Game: Call of Duty 4: Modern Warfare
Cause of Death: Helicopter crash, nuclear bomb detonation, radiation exposure, etc.
You just slammed through some of the thickest, meanest, bullet-solid gunfights in gaming history. When one of your birds went down, your squad went in and extracted trapped American soldiers out of a Middle East coffin, because that's what heroes do. And then the nuke goes off.
Call of Duty's never been shy about offing a few characters, but what happened next didn't play by any rules we knew. You didn't just die…you played through the excruciating final moments of Sergeant Paul Jackson's life. Only since Jackson barely existed as a name, really, it felt more like you, the player, who woke up in the rubble of your crashed helicopter. The world around you looked blurry — you were obviously concussed, not doing well, barely able to move. Your buddies dead all around you. You could chose to slowly, painfully crawl forward until you saw the mushroom cloud in the distance…then control of your body gently slipped away, everything went white, and then everything went dark.

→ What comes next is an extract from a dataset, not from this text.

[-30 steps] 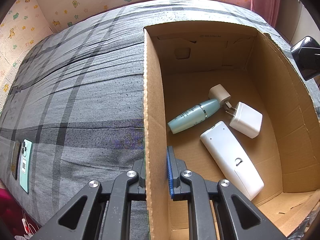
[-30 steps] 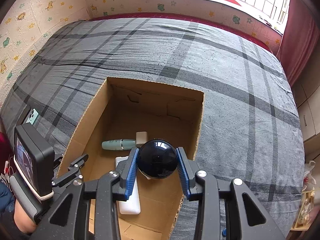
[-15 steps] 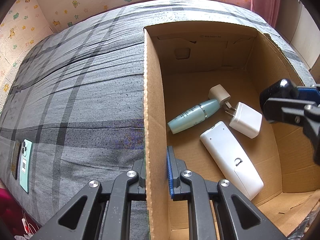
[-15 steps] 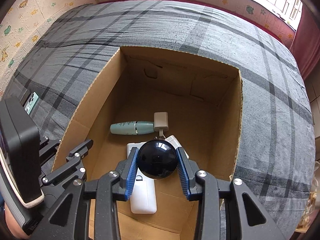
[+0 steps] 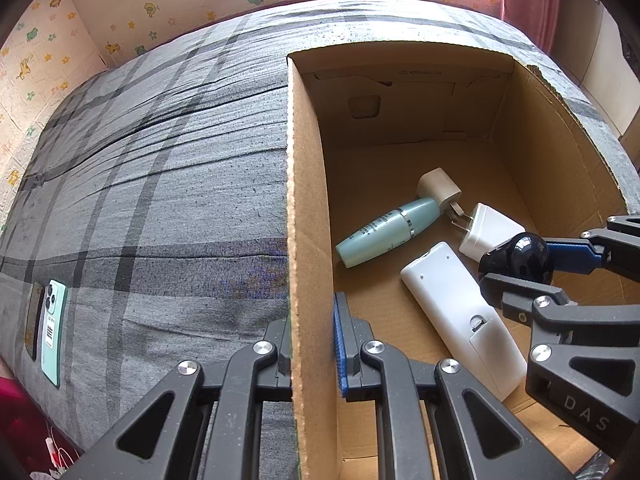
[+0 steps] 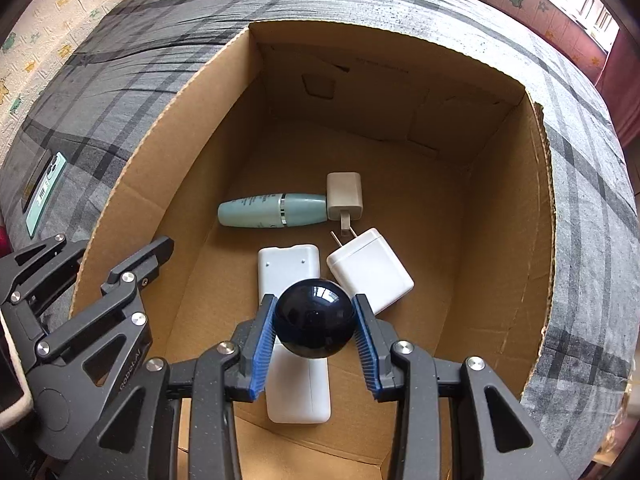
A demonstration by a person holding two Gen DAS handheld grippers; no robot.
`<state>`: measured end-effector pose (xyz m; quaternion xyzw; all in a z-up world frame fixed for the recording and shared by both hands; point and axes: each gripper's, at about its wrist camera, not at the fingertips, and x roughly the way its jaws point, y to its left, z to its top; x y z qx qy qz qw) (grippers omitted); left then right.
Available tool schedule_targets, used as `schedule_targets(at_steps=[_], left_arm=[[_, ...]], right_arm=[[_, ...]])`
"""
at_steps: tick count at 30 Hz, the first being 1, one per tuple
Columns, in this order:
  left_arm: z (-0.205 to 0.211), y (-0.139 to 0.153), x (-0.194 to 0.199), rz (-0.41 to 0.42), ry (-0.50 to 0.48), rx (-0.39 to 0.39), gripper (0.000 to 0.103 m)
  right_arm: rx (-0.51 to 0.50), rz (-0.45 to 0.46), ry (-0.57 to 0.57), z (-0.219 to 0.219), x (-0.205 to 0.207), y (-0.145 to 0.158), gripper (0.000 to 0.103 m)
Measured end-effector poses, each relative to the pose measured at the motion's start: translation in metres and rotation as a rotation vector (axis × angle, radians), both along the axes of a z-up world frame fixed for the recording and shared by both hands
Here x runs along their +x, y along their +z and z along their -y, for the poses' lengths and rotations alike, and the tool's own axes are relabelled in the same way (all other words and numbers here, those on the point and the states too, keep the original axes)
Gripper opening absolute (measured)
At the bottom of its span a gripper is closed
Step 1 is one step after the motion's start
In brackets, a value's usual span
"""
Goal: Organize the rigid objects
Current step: 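Lift the keychain with the right tool and carry it into the box, then open the right tool to drop the keychain onto the remote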
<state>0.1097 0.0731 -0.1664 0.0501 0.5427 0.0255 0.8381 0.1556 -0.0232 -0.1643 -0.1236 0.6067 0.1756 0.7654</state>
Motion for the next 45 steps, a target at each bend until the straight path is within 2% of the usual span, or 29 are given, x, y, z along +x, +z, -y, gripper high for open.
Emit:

In a medium that frequently trivializes personal mortality, Modern Warfare made you live it. Dying in a video game never felt like this before. Or since.
Who: John Marston
Game: Red Dead Redemption
Cause of Death: Low-down dirty snakes
You’d have to argue that maybe John Marston — former outlaw and gunman, husband and father, frontier philosopher, and small-time farmer — deserved a little better than what he got. Corrupt government agent Edgar Ross kidnapped his family and forced him to hunt down members of his former gang, and while he resented the motivation, Marston did it. Part of him even believed he deserved these labors. He’d walked away from that evil life, but he’d never paid penance for his role in it…until now.
And that just wasn’t good enough for Ross. Closing the cycle meant sending Marston, the last surviving member of Dutch van der Linde's gang, to his final reward. To that end, Ross led an all-out assault on the Marston farm. John held them off long enough for his wife and son to escape, promising them he'd stay out of trouble. Then he stepped out into the open, and a dozen U.S. Deputy Marshalls shot him down like a dog.

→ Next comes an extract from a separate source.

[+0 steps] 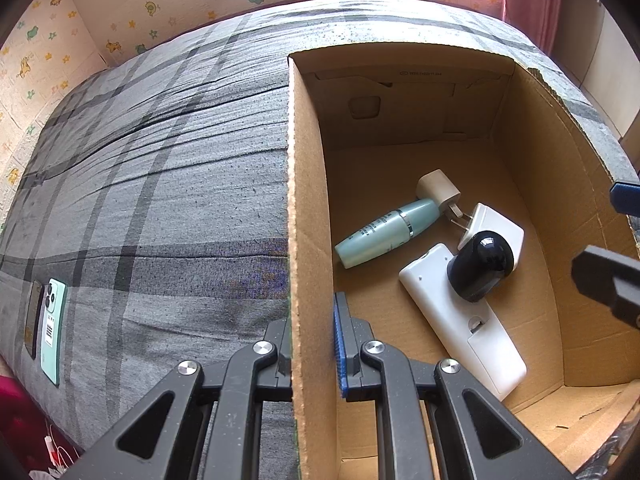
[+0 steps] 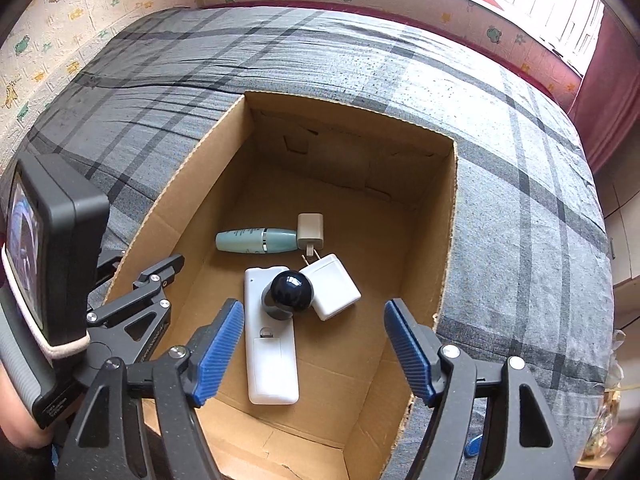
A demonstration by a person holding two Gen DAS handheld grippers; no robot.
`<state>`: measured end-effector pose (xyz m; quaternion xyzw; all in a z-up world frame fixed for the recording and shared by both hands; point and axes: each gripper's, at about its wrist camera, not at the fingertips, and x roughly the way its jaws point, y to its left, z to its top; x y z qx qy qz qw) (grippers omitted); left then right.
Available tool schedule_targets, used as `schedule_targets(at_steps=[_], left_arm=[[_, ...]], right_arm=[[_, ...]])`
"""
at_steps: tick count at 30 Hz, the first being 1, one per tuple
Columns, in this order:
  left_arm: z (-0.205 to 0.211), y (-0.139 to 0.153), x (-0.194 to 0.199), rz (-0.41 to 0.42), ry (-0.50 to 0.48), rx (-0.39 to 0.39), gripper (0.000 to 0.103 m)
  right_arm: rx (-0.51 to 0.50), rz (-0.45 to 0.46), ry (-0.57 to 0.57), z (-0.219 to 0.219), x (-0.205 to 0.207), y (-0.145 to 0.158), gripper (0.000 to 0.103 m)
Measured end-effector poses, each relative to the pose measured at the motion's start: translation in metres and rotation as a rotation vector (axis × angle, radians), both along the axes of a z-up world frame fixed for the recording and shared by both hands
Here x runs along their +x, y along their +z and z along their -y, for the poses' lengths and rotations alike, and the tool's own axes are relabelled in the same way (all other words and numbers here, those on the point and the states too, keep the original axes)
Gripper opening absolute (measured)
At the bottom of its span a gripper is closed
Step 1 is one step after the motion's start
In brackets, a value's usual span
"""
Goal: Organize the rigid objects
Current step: 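Open the right tool to drop the keychain onto the remote, then move the right tool back to the brass keychain on the bed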
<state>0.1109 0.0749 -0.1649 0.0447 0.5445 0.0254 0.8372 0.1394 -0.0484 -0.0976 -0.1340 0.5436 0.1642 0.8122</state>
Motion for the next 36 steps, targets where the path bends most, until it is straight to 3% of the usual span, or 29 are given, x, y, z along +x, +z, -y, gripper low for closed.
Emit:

For a man who'd tried so long and so hard to take a better path, shown kindness to women and strangers, and provided such easy, knowing wit, it felt like a particularly bitter end. But nobody ever said the road to redemption would be easy.
Who: Andrew Ryan
Cause of Death: 9-iron, Ayn Rand
While others on this list sacrificed themselves for a higher purpose, Andrew Ryan adhered to a strict, pure-bred Objectivist philosophy…meaning his only “higher purpose” was himself. Under no circumstances would Ryan, the architect of the failed underwater utopia Rapture, ever allow anyone to impose their will over his. So when you show up, having killed your way through a few hundred heavily armed psychos, he’s less than impressed. You’re merely a pawn of his enemy. You’re nothing. He is resolute.
Rather than allow lead character Jack (who also happens to be Ryan’s illegitimate son) to kill him, Ryan decides his own fate. He hands Jack a golf club, uses the pre-programmed code phrase “Would you kindly” to override Jack’s mind, and then, in a terrifying act of will, orders Jack to beat him to death. Ryan dies gurgling the words that sum up every decision he's ever made: "A man chooses…a slave obeys."